One runner had arrived between Kevin and Brian – Rock Pender – first of seventeen early starters. The early start was a new experiment for us this year – well-known in mountain running but less used in road races. The deal was simple: you could join an early start to finish earlier when there is more ‘craic’ at the finish line but you would forfeit your chance of winning a prize (as you are essentially an ‘invisible competitor’ to later starters). Feedback seems to be good and we expect to repeat this in 2019.

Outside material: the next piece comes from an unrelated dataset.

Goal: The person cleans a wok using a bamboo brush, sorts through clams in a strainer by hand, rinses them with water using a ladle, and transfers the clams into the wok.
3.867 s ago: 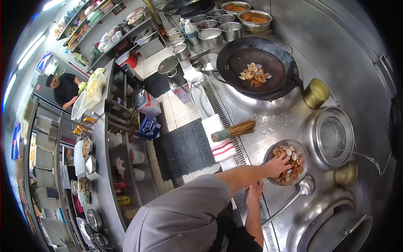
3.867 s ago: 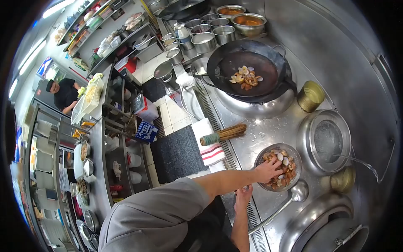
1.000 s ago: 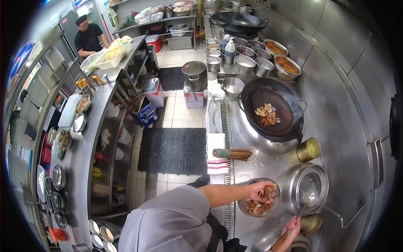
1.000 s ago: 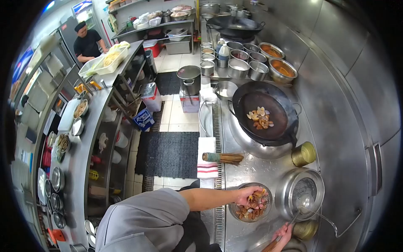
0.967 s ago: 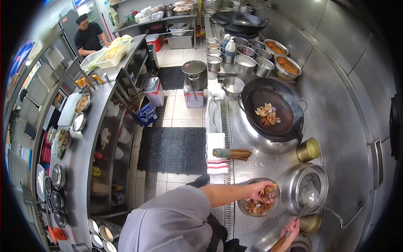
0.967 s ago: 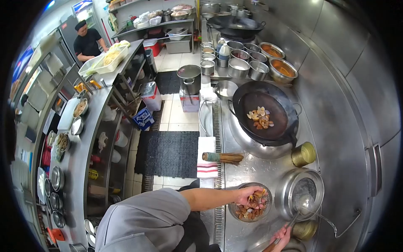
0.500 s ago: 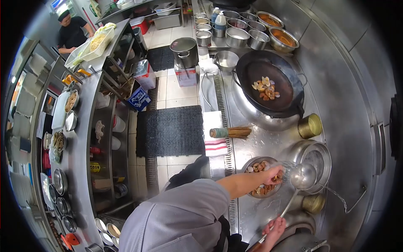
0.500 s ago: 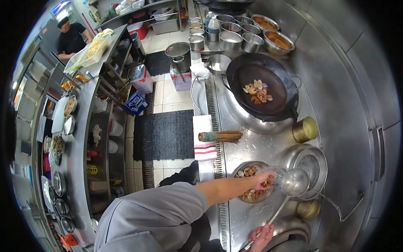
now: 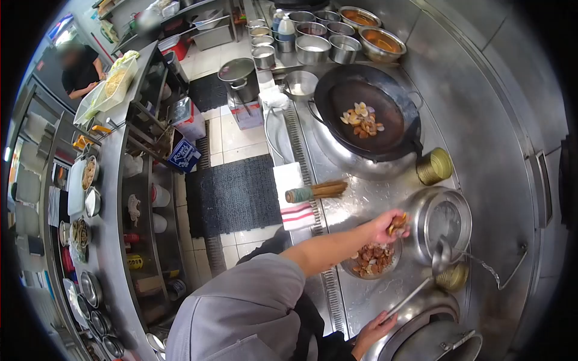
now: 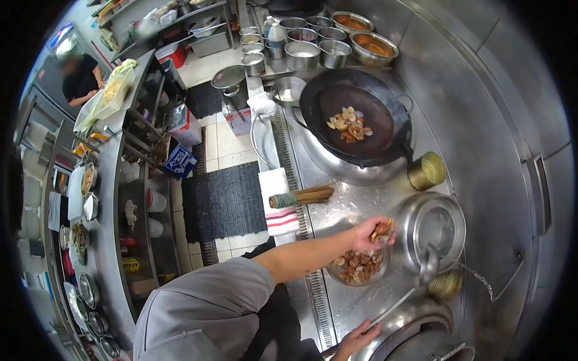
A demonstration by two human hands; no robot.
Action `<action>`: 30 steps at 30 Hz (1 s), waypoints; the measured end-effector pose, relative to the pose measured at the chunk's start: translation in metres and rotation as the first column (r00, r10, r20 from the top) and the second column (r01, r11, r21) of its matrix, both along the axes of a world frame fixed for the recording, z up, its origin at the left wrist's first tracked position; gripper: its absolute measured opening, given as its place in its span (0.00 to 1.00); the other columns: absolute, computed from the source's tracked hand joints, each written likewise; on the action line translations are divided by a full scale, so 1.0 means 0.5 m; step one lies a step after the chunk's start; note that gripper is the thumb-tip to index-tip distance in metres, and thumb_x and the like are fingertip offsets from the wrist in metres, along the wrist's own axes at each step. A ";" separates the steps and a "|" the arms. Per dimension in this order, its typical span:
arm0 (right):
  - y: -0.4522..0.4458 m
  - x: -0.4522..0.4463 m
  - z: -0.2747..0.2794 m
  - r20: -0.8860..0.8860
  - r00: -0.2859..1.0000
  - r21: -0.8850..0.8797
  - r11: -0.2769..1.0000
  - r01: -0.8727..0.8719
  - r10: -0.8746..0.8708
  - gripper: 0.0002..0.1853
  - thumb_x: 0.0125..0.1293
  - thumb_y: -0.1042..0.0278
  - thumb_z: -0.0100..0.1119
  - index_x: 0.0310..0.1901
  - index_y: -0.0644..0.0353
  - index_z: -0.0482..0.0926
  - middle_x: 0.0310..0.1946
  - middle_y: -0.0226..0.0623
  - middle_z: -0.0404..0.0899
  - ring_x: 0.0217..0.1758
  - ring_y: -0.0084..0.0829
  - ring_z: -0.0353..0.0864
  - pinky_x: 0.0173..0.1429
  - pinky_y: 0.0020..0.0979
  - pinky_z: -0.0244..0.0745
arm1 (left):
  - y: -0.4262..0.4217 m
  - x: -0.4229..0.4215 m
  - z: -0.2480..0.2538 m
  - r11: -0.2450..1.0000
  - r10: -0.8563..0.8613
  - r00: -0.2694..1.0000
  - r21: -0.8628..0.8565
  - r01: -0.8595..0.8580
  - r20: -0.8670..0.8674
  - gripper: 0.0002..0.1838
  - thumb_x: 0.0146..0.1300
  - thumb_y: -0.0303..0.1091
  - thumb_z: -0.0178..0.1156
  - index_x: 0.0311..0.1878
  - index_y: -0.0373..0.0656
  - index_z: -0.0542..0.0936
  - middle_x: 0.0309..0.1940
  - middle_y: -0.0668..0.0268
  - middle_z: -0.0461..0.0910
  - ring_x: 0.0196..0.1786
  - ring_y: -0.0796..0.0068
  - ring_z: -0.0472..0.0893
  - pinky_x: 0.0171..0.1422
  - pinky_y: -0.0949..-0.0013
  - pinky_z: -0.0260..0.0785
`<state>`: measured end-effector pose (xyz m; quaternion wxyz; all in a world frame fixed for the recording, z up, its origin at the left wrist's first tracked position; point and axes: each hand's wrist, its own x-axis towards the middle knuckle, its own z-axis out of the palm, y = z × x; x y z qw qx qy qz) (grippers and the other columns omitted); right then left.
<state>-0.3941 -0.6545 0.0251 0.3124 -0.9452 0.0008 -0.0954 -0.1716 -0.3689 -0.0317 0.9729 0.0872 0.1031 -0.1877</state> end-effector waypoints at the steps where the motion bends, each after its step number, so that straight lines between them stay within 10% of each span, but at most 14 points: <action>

Midway through the leaders return journey, the sun began to finally crack the cloud cover and we were beginning to feel the heat at our ‘new’ finish line at the Laragh GAA pitches by the time word came that the record was going to fall and Kevin English had entered Laragh. Hammering home over the final 150 metres of grass, Kevin set the new mark of 2:50:56 and seemed to suggest he would half fancy a go at the 2:50 barrier next year. Both male and female winner had completed a clean sweep: overall victory, King/Queen of the Mountain and course record and could walk (or run?) home with €300. Brian Gurrin’s efforts should be applauded though – he was unlucky to finish second in 2:53:45 – a time that would have won the race in both 2016 and 2017 and the second-best time ever run.
We should also not forget our 3 mile race winners: while this new fledgling event started small it should not take away from Mateusz Janiszewksi’s victory in 18:43. Mateusz had finished 6th in the half-marathon the previous year. First female across the line was Bea Royuela in 28:45.


Away from records and top performances, the general participants showed the usual good humour and indomitable spirit faced with the near-endless climbs. The ‘Glen to Glen Half-marathon’ on the other hand attracted both tales of ‘dead legs on the flat bits on the return’ and more surprising comments such as ‘not as hilly as expected – which was good!’ Many had come back for the 2nd or 3rd time for our race series, something we must consider a special award for in itself! It’s one thing doing the race when you don’t know what’s coming and another to do it when you do!
Likewise, to the crew of over 35 volunteers who worked hard from dawn to dusk and some who had taken days off work to finish preparing the course in the previous days: your efforts are invaluable. At the same time, I think I speak on behalf of Glendalough AC when I say: while we are small club putting on two races for the running community every year seems only fair when we can travel the width of the world to enjoy races put on by other clubs and other associations. We could have picked a less ambitious undertaking but every year we learn something new – so while we thank everyone for the positive feedback also rest assured, we noticed any kinks that did occur and there were many sideline discussion even during the race of creative solutions to iron those out in future year’s editions.

I feel I am leaving out important stories – such as how both ourselves and local Gardai learnt in the eleventh hour that The Rás would bisect the last 1 km of our route and how we dealt with that after the initial heart attack. But it’s late so perhaps best save for another day – for now another successful edition of Glendalough Lap of the Gap delivered. Thanks participants for making it special and volunteers for making it work. See you in 2019.

PS. A special thanks to Ray and Ann-Marie Kenny who have not only supported this event 'on the pitch' since its inception but have brough us this wonderful cake every year 


PPS. Thanks to our sponsors - Lynhams of Laragh for the sweeper shuttle, McCoy's Shop for our supply line, Avon Motors for the lead car, Wicklow Tourism for helping us prepare take the event to 'international' markets in 2019 and Paul Mahon and Outfront for loan of equipment as well as our partners and facilitators MyRunResults, Laragh GAA club, Helen Ward, Rocwell, Athletics Ireland, and Wicklow Athletics County Board. If I've forgotten anyone I apologise - it's late!